**Task to complete**
Determine the number of lines below that contain the string "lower", and state only that number.

[Opening Records to use section]

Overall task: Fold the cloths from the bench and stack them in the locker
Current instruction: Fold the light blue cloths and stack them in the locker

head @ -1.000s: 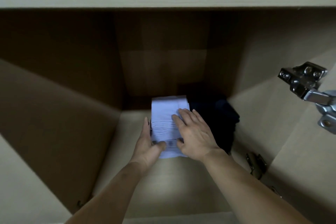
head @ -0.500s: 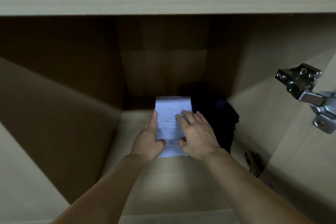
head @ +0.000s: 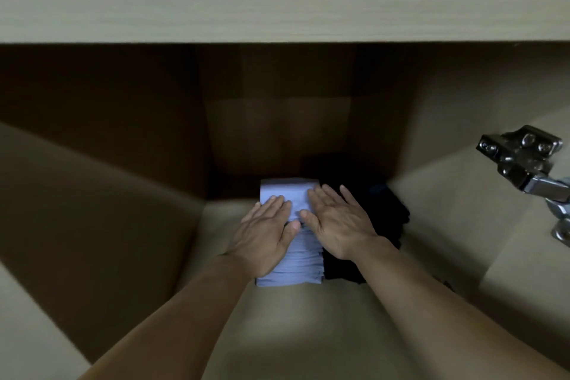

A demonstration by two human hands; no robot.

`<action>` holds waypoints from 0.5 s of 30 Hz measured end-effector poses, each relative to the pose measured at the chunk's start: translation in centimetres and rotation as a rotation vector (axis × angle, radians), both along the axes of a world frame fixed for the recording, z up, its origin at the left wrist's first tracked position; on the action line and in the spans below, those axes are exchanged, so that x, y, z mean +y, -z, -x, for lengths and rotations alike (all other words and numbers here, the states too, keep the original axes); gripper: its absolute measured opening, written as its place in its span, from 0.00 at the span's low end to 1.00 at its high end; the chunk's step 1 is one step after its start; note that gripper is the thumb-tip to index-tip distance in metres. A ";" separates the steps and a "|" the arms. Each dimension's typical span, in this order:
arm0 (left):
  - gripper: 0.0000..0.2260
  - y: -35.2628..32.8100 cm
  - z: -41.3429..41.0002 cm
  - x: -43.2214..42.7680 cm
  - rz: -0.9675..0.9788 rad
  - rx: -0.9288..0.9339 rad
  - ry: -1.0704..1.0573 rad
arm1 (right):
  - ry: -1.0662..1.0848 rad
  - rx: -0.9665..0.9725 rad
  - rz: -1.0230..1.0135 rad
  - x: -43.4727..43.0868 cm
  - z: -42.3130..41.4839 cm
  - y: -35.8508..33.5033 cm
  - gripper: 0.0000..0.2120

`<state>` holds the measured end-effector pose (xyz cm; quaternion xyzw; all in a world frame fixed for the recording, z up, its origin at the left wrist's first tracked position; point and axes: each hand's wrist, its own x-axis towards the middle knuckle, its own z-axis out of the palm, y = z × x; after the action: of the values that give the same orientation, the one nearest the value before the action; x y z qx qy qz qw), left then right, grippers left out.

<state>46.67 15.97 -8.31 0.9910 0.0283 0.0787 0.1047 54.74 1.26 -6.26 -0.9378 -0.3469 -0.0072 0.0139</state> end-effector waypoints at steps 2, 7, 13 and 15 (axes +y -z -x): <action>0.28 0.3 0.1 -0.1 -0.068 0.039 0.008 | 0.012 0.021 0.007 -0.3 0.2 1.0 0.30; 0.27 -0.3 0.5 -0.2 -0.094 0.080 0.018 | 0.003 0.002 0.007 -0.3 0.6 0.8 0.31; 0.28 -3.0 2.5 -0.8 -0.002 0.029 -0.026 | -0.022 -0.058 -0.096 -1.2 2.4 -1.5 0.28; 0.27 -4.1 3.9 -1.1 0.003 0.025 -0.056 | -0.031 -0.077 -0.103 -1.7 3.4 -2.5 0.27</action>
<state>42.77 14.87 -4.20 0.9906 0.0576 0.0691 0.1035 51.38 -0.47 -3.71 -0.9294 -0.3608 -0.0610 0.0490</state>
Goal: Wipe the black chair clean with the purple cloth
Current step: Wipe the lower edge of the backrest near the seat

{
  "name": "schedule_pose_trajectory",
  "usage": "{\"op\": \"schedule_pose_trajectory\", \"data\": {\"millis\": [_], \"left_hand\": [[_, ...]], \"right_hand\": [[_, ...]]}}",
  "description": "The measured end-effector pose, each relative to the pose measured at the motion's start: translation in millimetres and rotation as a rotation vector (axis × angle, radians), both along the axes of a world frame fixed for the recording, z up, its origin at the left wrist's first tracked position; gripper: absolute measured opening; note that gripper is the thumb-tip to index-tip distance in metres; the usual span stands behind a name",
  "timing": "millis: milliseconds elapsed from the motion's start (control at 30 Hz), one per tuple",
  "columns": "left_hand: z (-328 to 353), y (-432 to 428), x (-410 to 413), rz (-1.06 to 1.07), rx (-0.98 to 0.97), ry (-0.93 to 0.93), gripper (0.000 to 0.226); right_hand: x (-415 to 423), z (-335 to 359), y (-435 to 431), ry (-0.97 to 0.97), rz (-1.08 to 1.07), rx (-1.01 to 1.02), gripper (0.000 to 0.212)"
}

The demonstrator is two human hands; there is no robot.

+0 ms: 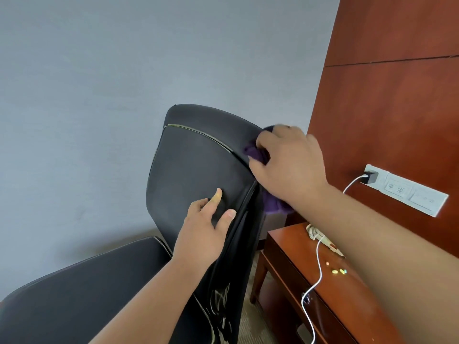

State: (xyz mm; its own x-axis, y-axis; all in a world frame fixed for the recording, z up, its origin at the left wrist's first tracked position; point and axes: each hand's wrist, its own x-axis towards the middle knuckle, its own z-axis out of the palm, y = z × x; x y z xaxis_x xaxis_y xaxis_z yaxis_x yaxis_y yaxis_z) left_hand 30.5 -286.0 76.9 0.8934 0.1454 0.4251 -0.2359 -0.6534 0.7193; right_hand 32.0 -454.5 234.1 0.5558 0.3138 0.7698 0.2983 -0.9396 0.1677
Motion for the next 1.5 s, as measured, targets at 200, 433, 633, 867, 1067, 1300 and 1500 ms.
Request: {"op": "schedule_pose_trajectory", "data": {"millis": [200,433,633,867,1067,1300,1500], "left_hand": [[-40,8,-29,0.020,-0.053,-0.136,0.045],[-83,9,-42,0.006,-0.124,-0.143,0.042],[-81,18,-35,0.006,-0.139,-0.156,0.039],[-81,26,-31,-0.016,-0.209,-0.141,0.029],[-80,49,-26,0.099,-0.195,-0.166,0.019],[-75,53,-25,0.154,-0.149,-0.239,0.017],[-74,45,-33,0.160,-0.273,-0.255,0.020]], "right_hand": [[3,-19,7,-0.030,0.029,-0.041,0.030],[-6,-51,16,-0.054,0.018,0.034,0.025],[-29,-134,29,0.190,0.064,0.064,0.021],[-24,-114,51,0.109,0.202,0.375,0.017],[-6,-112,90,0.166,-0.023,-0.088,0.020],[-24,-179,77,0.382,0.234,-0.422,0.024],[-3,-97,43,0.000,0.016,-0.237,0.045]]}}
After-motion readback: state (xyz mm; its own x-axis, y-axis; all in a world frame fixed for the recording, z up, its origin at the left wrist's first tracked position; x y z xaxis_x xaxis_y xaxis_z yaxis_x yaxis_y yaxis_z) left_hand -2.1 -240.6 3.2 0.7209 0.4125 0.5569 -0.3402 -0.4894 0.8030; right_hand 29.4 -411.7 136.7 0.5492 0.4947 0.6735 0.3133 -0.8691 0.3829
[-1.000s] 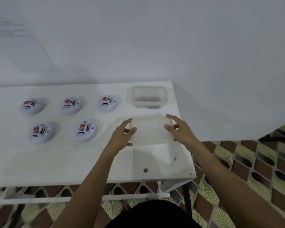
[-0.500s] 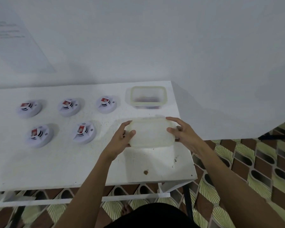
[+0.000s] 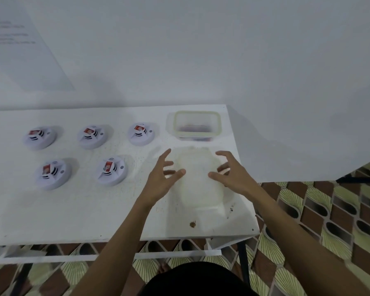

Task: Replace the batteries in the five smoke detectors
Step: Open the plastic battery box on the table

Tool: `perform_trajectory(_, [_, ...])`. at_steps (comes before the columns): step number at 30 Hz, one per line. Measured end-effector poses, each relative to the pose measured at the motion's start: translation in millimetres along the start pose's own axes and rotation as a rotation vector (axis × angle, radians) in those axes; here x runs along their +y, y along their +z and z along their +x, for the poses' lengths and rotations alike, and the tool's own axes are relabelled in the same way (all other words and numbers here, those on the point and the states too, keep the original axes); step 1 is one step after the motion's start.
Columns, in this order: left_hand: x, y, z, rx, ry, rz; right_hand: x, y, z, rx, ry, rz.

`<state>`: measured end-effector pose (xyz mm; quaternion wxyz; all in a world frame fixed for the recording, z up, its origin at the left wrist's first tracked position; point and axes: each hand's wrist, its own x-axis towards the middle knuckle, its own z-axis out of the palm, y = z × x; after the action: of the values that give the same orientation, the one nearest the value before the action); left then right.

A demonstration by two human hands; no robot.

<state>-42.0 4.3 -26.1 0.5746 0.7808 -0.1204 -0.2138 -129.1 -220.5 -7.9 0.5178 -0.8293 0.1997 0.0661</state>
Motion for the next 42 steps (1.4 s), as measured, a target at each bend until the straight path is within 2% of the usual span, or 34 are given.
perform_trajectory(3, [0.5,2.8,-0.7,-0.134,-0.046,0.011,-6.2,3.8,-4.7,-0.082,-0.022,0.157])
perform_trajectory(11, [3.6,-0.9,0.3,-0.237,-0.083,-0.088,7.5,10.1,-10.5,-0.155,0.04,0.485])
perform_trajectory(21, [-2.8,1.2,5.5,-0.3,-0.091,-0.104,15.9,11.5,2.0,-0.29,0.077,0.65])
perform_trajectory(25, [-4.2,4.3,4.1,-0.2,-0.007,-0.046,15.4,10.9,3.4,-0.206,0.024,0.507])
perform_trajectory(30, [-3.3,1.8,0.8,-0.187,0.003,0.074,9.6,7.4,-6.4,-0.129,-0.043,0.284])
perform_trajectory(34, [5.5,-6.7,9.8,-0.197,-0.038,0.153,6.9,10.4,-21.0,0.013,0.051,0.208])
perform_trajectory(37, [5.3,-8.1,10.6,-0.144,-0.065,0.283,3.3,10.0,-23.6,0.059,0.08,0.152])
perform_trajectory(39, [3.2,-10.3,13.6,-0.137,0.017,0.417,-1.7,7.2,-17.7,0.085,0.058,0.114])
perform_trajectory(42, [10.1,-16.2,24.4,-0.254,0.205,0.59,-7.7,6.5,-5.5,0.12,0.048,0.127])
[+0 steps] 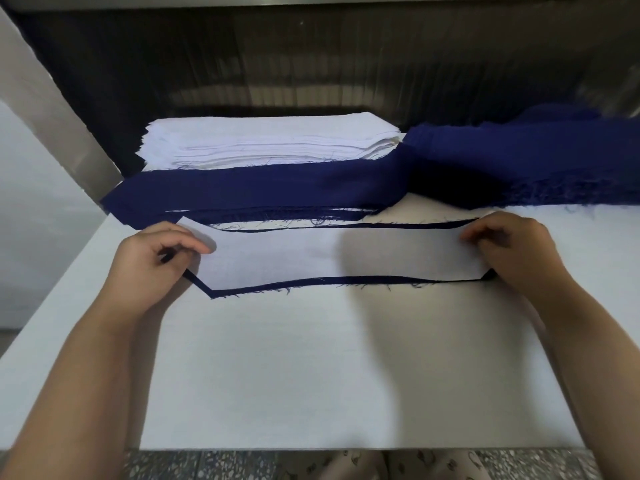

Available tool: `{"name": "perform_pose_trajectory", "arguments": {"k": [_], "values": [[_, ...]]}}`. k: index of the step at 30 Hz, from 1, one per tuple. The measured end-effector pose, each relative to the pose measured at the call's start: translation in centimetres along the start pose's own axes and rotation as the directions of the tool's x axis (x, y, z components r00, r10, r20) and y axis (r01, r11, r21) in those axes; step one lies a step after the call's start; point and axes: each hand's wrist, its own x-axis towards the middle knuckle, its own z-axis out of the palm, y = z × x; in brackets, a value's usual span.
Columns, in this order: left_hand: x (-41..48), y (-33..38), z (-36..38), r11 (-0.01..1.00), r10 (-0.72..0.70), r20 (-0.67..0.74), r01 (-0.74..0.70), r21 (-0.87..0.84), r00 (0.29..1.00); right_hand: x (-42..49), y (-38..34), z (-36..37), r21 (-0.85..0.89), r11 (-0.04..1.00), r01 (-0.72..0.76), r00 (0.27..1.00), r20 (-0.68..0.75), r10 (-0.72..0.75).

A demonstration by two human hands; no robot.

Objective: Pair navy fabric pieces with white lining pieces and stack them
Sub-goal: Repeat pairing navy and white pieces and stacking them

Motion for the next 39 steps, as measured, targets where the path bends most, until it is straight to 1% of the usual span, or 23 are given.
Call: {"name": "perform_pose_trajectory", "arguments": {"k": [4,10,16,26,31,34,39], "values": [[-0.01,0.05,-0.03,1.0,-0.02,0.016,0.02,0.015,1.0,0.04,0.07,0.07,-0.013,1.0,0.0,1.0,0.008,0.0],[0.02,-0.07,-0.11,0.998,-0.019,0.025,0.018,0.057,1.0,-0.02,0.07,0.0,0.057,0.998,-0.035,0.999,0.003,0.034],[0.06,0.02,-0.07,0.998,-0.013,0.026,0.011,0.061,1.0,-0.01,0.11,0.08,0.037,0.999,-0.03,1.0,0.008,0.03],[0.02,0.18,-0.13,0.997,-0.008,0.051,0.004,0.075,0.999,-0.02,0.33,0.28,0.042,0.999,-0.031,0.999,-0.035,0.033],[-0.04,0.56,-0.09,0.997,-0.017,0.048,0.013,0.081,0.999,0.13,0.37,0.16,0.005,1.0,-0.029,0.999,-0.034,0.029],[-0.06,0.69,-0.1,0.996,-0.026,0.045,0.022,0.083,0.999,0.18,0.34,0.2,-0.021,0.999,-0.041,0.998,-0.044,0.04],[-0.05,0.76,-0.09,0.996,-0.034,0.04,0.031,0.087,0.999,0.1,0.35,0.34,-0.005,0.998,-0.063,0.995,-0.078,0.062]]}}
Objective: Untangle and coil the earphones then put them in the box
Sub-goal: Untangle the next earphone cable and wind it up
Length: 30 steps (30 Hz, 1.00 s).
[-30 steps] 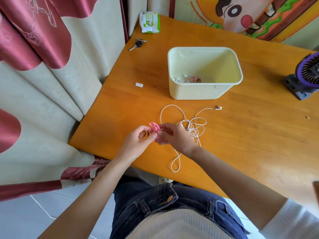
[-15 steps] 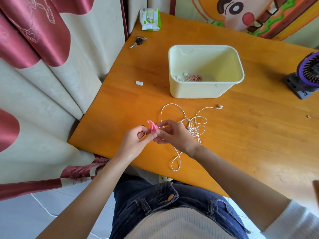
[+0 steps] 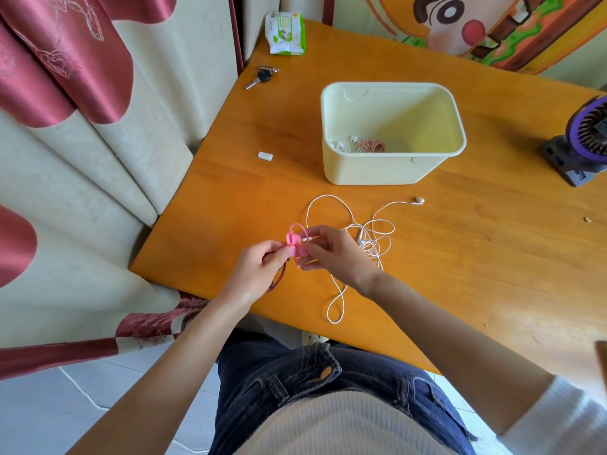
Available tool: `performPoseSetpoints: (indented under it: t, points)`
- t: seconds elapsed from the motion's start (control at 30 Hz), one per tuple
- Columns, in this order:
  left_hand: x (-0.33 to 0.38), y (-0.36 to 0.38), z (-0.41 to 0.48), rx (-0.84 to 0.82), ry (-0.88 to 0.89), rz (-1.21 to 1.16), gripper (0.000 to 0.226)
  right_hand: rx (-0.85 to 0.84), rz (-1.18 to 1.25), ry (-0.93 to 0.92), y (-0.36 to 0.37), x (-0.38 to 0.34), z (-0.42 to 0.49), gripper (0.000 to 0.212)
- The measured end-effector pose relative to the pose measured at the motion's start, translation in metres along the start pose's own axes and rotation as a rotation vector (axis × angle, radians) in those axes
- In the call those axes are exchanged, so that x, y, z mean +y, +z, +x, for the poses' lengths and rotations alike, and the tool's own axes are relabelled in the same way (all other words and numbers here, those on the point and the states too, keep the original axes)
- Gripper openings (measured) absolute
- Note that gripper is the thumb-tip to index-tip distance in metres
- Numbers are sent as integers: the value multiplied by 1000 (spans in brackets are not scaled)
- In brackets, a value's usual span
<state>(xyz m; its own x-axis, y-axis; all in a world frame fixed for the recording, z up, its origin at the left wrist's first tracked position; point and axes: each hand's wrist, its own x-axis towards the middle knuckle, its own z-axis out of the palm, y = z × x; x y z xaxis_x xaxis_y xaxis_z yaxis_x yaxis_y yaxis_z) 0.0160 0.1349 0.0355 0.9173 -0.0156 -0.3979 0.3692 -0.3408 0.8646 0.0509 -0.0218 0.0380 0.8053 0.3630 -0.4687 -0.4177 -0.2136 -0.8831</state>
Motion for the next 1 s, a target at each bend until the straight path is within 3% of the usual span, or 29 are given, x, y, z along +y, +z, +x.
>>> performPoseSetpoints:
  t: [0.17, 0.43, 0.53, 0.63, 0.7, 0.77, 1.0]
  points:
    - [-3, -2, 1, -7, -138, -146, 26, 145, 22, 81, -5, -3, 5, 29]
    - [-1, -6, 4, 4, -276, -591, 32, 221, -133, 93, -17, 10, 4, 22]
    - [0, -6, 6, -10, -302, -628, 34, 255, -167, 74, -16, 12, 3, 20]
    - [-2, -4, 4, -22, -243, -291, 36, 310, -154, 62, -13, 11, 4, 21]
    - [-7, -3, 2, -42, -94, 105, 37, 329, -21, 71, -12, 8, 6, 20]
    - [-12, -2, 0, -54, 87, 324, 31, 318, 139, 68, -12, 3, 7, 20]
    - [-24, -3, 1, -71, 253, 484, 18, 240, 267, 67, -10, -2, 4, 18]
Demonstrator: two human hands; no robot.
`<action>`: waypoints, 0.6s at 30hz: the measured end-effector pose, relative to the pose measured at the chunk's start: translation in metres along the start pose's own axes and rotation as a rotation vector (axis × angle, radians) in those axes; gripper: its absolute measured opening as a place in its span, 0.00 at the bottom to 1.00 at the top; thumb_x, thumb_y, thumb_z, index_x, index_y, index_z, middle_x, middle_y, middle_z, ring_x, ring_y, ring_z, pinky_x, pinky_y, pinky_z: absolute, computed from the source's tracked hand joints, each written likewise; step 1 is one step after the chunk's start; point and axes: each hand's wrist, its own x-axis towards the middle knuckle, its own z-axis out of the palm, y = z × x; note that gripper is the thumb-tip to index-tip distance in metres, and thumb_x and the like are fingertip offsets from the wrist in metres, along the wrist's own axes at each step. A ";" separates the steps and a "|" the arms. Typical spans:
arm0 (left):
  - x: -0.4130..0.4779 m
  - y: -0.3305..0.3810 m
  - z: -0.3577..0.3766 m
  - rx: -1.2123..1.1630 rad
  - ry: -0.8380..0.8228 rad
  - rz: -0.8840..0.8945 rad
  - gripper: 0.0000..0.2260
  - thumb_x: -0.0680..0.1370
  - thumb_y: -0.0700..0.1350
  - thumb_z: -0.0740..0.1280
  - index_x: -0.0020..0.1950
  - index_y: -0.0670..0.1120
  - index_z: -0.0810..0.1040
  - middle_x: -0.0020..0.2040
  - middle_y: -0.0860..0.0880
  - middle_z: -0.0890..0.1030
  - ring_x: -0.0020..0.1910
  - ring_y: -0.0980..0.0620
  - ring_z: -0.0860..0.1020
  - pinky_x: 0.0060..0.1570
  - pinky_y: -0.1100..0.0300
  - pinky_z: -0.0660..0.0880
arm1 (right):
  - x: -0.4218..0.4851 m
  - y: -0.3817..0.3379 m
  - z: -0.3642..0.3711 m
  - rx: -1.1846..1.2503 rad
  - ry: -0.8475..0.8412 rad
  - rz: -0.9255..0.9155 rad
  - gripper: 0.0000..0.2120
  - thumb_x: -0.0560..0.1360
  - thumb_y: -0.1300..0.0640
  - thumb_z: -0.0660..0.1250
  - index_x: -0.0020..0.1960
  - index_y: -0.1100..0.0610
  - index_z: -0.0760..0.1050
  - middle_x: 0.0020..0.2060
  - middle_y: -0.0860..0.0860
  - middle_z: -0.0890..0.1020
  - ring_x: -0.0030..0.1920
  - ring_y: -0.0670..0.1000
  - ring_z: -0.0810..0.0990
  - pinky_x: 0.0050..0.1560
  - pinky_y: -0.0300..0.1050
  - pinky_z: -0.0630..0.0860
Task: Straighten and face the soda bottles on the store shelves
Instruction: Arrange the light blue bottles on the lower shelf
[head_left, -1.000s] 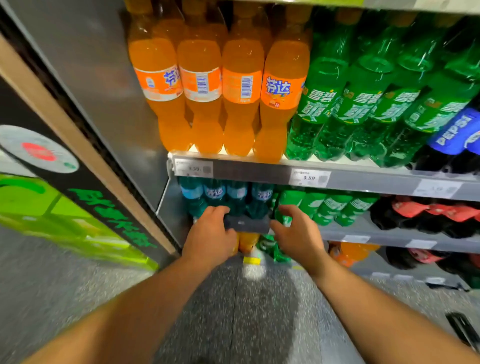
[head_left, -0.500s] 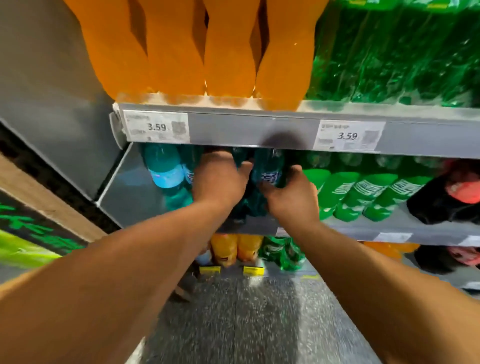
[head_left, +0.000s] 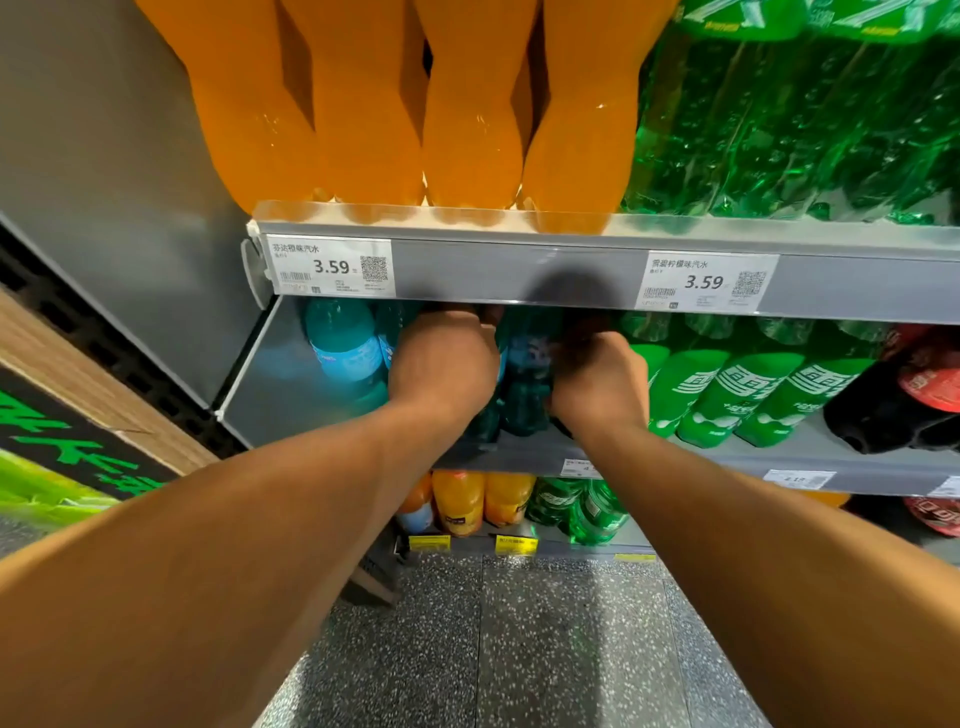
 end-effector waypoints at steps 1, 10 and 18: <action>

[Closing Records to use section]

**Answer area**
2